## THE TASK
Across the material below, say how many lines contain the string "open", and add no other words.

## DATASET EXCERPT

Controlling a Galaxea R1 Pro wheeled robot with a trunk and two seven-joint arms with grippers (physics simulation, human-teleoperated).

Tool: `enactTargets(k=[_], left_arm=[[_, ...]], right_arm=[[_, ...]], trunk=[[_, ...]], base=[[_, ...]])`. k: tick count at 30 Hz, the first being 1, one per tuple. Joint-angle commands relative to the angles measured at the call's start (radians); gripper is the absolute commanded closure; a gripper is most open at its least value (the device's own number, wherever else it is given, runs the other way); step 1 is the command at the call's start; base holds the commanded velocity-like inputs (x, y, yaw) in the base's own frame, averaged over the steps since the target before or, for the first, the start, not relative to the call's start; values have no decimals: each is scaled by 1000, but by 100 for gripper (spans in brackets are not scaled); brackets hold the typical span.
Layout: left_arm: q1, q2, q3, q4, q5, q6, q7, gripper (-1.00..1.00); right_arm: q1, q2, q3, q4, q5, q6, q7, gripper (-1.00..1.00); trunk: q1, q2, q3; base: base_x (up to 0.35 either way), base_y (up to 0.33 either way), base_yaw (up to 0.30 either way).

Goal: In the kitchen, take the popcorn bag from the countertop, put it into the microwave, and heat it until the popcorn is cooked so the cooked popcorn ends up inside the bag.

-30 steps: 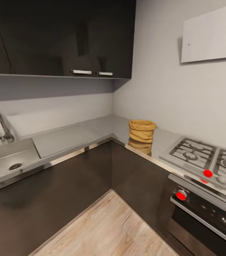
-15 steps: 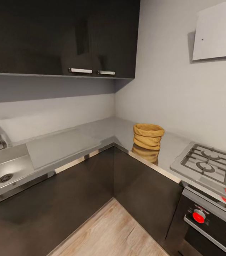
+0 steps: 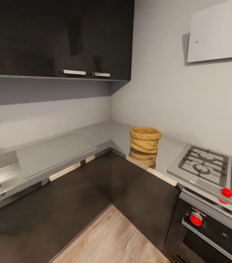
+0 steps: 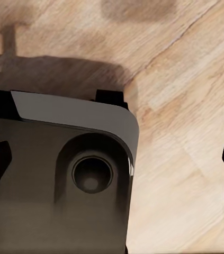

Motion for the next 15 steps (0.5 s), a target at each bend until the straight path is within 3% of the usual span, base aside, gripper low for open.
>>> enactTargets(k=[1, 6, 15], left_arm=[[0, 0, 1, 0, 7, -1, 0, -100], [0, 0, 1, 0, 7, -1, 0, -100], [0, 0, 1, 0, 7, -1, 0, -100]], right_arm=[[-1, -1, -9, 3, 8, -6, 2, -100], [-1, 0, -9, 3, 8, -6, 2, -100], [-1, -5, -9, 3, 8, -8, 3, -100]], trunk=[[0, -1, -1], [0, -1, -1], [0, -1, -1]], base=[[0, 0, -184], [0, 0, -163], [0, 0, -13]])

## ANSWER BOX
2